For security and performance, we should:

  • Add an explicit label nonmalicious-checked that committers can apply to tell automatic infrastructure that the code involved is safe to be run. This is similar to the current @grahamcofborg build, but would be more explicit, not conflating this assertion with the actual build command as we do now, and not only be for ofborg. Infrastructure should only rely on the commit that was labelled this way; force-pushes or new commits have to be re-labeled. This label would not put a judgment on whether the change is a good one to merge, just assert that it does not obviously contain code to abuse infrastructure.

  • Forbid PRs to be merged without this label. (This just makes current workflow explicit.)

  • Move to building all pre-merge stuff in throwaway VMs, so that we need no longer care about malicious code for the purpose of testing PRs.

  • As an optimisation: The outputs of the throwaway VMs should be kept a while. As soon as the corresponding change is labelled nonmalicious-checked, those contents shall be unlocked to be shared with e.g. Hydra, so that we don’t have to build twice.

  • Allow people to more easily contribute build power based on throwaway VMs. Everybody should be able to run a daemon on their machines that hooks into an ofborg-like system and accepts jobs from it, and then post results to the PRs (edit for clarity: to provide evidence whether builds or tests break; untrusted community builder outputs would not be put on the official binary cache, but instead be re-built by trusted Hydra after merge; it’s the testing-while-iterating that’s expensive and needs community compute power, not the final Hydra build).

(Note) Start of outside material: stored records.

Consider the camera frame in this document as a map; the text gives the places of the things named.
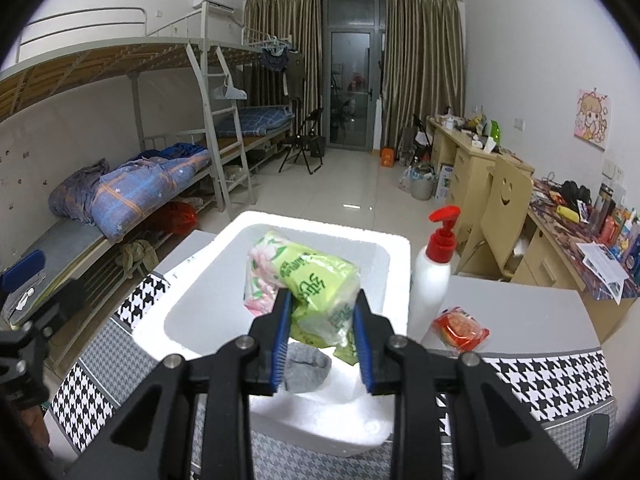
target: glass door
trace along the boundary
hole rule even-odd
[[[370,44],[367,32],[331,33],[330,144],[367,147]]]
[[[322,126],[329,146],[366,151],[373,148],[384,2],[323,0]]]

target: bed ladder
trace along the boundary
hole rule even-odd
[[[228,86],[233,86],[233,78],[229,70],[229,66],[226,63],[224,53],[222,49],[216,47],[216,55],[220,62],[220,68],[222,72],[219,74],[209,74],[209,61],[208,61],[208,48],[202,49],[200,54],[200,63],[196,59],[196,55],[193,51],[193,47],[190,43],[187,44],[187,56],[191,63],[191,67],[196,75],[198,86],[200,88],[200,95],[202,97],[202,110],[204,113],[204,127],[207,137],[207,149],[212,156],[211,165],[211,177],[214,182],[214,188],[216,190],[216,201],[218,202],[218,210],[222,211],[221,205],[226,208],[226,213],[229,216],[229,220],[233,220],[236,217],[233,203],[231,202],[230,192],[240,184],[246,183],[247,193],[249,197],[249,203],[255,204],[254,189],[251,182],[251,172],[249,170],[249,163],[246,160],[246,152],[244,150],[244,142],[242,139],[242,130],[240,129],[240,115],[238,114],[238,103],[236,100],[230,101],[230,106],[222,108],[222,110],[211,110],[211,104],[209,100],[209,77],[224,77]],[[225,146],[222,150],[218,145],[218,138],[216,137],[216,127],[214,125],[213,117],[223,114],[233,113],[234,124],[236,126],[236,142]],[[239,150],[240,159],[242,161],[242,173],[233,181],[228,181],[225,177],[225,170],[222,166],[221,155],[232,152],[233,150]]]

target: brown curtain
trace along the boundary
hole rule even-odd
[[[291,35],[293,46],[303,54],[306,81],[302,106],[297,112],[304,118],[320,104],[322,74],[322,7],[320,0],[246,0],[244,24],[247,27],[285,39]],[[248,71],[245,87],[252,105],[287,102],[282,94],[282,75],[258,64]]]
[[[457,0],[386,0],[382,145],[449,105],[464,112],[462,24]]]

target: cartoon girl picture
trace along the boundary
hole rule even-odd
[[[574,136],[604,148],[609,132],[609,109],[608,96],[598,94],[595,88],[591,92],[580,90]]]

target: metal bolt
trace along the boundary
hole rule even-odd
[[[170,354],[162,359],[162,364],[173,370],[182,364],[184,358],[180,354]]]
[[[389,344],[393,348],[404,348],[409,344],[409,340],[403,335],[393,335],[389,338]]]
[[[460,360],[463,365],[469,367],[478,366],[480,364],[480,357],[475,352],[466,352],[462,354]]]
[[[241,335],[236,339],[236,346],[241,350],[248,350],[255,345],[255,339],[250,335]]]

    I suspect we would easily tenfold the currently available Hydra+ofborg resources this way, making it easy enough to test even every mass-rebuild PR against master (as opposed to batching in staging). I also expect it’ll make it easier for companies to contribute spare server power to this task, as it is often easier to do this than to get a company approve donations. Thinking this thought to an end, we could make it even easier to for companies to chime in by permitting a mini-plugs in the automated build results posting, for example the bot post could read “All NixOS tests passing. These build results were contributed by: AprilTree – all you need for devops”. (This approach allows companies to support orgs from the marketing budget, instead of a “charitable causes” budget which most companies don’t have.)

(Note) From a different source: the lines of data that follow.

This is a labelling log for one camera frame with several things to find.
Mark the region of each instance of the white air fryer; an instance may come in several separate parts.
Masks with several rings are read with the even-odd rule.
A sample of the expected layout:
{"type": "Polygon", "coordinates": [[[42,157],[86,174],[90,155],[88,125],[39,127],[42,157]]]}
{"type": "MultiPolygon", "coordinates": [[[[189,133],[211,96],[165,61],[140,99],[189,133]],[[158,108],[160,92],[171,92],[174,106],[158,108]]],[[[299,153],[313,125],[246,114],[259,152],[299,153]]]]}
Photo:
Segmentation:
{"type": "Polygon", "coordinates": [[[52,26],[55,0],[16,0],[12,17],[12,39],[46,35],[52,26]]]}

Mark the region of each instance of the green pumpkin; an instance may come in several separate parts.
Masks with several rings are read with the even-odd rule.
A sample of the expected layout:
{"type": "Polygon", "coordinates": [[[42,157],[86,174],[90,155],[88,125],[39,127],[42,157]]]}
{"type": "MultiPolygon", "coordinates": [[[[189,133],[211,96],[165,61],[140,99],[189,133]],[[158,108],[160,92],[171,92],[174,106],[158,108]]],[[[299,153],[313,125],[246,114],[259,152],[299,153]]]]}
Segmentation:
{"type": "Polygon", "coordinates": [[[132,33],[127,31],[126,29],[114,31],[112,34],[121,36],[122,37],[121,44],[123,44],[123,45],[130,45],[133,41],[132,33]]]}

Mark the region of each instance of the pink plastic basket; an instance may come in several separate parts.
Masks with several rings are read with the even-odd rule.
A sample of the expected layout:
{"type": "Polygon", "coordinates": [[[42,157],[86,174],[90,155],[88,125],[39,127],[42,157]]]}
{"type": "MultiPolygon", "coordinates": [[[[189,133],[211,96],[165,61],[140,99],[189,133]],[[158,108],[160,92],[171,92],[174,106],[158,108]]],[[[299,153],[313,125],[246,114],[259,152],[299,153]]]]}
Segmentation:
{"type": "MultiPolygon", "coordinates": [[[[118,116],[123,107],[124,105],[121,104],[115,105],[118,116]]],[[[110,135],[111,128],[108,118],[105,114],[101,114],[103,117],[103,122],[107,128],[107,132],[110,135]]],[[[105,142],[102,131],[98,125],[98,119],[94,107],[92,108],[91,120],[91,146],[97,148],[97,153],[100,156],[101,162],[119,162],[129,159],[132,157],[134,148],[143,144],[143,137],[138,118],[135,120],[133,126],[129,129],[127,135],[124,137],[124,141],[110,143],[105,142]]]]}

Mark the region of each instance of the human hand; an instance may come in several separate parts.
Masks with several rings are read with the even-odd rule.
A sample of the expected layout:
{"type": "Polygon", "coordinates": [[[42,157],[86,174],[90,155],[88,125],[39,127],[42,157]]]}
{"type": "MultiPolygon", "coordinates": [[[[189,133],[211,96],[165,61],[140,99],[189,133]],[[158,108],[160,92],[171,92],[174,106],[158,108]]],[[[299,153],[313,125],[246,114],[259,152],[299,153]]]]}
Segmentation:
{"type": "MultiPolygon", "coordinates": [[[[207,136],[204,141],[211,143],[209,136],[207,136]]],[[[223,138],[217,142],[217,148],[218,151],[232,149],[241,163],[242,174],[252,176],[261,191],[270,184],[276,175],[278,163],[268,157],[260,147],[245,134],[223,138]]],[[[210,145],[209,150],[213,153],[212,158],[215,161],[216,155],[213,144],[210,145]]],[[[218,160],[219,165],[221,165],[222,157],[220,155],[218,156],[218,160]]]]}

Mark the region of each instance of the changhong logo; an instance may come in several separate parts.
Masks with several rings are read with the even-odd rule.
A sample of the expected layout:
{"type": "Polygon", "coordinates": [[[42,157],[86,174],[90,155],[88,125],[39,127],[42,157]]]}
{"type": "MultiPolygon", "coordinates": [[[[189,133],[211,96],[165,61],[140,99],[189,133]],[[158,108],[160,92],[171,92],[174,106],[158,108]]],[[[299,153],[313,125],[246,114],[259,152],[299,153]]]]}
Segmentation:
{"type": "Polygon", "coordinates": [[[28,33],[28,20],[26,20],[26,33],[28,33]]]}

Finally, community-process-wise we should:

  • Use sharded out sprints much more. They work so well. I was very impressed by how fast the migration of all Perl tests to Python was done, with ~265 tests being ported in record time by many contributors. We could do such things for changes like QT wrapping as well, thus allowing that the vast majority of packages could be moved to a new approach swiftly, and the new approach gets broad checks.
  • Make a sprint to give each unmaintained package a maintainer.

Opinions?

8 Likes
  • Fully automatic nixpkgs-review is definitely on my todo list for nixpkgs-update.
  • Fully automatic NixOS tests for packages in nixpkgs-update is already supported via passthru.tests. For example, gjs does it. (Side note, I had to blacklist gjs NixOS testing because the test was taking over 10 hours to run on a powerful machine, haven’t looked into why it was so slow yet.)

The main problem I see with this is that we don’t have a good way to collect and aggregate changelog/news files. If we could do this, then we could maintain a list of changes since the last time a human has “patrolled” the derivation looking for new optional dependencies, changes breaking runtime, etc.

4 Likes

With new python PRs, i generally require that unit tests are ran as part of the checkPhase. Breaking changes should be caught with a nix-review

Edit: In stead of trying to capture breaking changes upstream, we could validate the scenarios work downstream. Which is also why nixos tests are nice.

Yea, but that’s only if the package in question is bumped right? what happens if a new php version is released, and then you want to verify that nextcloud still works correctly? I don’t think we aggregate downstream package tests, but I could be mistaken.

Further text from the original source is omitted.